If your notebook of choice has a decent graphics card, you can get away with a Core i3 or a dual-core Core i5 CPU. But if your budget can allow it, however, go for a quad-core Core i5 processor. You can easily distinguish between quad-core and dual-core CPUs by checking the chip’s model number. Anything with an “H” or “HQ” suffix is a high-performance quad-core processor.
Another thing worth mentioning is Intel’s newer and cheaper Y-series range of processors, which are almost exclusively found in notebooks with fanless designs. While it’s easy to tell that a Core m3 CPU is in the Y-line of chips, things get a bit confusing when you move up the ladder, where you’ll find Core i5 and Core i7 Y-series processors.
To make sure you’re not buying a lightweight laptop that’s meant only for web browsing and document processing, watch out for a “Y” in the processor’s model number.
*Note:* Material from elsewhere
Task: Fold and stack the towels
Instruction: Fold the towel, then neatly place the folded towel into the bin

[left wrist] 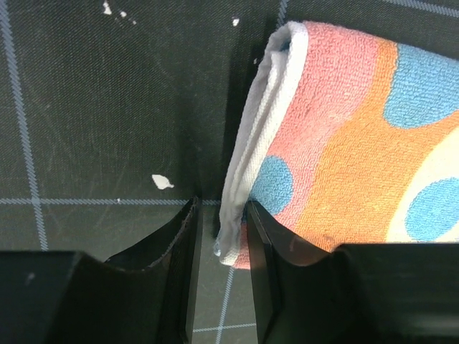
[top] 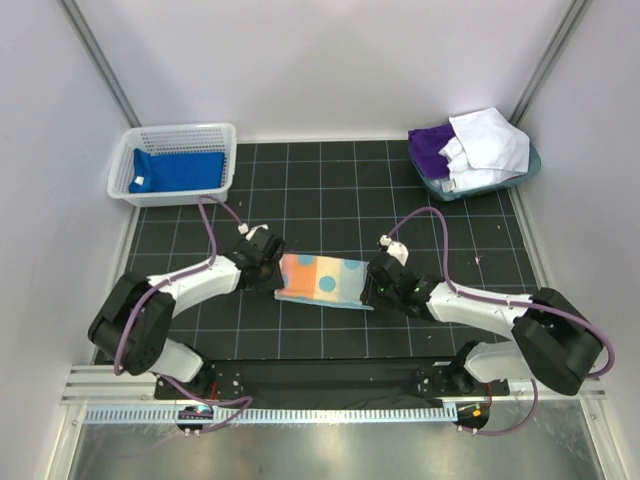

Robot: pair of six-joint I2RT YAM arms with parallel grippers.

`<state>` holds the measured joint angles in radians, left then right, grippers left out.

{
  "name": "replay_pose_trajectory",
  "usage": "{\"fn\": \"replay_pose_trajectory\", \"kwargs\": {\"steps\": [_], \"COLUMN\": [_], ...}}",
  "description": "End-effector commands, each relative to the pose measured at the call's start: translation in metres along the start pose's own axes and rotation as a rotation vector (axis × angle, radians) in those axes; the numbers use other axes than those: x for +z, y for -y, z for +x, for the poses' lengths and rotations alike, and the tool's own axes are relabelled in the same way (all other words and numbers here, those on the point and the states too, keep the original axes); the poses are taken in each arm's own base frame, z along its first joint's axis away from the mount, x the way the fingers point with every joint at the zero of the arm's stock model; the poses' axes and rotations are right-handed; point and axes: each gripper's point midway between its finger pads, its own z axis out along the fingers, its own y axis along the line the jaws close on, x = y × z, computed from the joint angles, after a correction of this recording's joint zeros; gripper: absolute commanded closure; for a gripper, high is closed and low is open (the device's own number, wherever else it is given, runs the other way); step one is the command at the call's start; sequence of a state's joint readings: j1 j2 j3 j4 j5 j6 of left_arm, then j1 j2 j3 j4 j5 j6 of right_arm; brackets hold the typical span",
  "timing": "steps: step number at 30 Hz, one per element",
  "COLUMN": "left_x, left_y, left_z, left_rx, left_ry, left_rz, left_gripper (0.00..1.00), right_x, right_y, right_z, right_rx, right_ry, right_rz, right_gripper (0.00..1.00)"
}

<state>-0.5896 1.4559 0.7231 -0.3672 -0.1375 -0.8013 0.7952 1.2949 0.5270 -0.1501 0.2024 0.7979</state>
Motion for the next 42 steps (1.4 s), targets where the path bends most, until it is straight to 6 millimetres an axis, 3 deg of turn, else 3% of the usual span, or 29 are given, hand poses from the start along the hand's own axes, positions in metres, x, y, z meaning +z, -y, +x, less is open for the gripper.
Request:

If the notebook has an Intel Core i7-7Y75, for instance, don’t look at it twice.
RAM and Secondary Storage
Eight gigabytes is the lowest amount of RAM a gaming laptop should have. Thankfully, however, RAM modules are the cheapest and easiest internal component to upgrade. If your prospective budget laptop ticks all the necessary boxes, don’t let insufficient RAM be a deal breaker. Instead, buy a stick or two and install them yourself.
As for storage, don’t pay too much attention to solid-state drives, which are not only expensive but will hardly offer enough space for your huge games. Traditional hard drives are affordable, and you can choose one that’s as big as 1TB, with little effect on the notebook’s total cost.
Battery Life and Extras
Because of the power-hungry hardware, gaming laptops rarely offer decent battery life. When buying one, therefore, don’t worry about battery life. If the machine can go three hours on a single charge, it’s good enough.
Extras like the keypad and touchpad, webcam, and speakers should be at the bottom of your checklist. Keep in mind that for the best gaming experience, you’ll probably have to get peripheral replacements, such as an external gaming keyboard and mouse as well as gaming headsets, regardless of the laptop you buy.
Gaming laptops are expensive, but that doesn’t mean you need to pay top-dollar to play your favorite titles. There are numerous good gaming laptops on the market that won’t break the bank entirely and knowing what to look for is the key to getting the notebook that will best suit your needs, and your budget.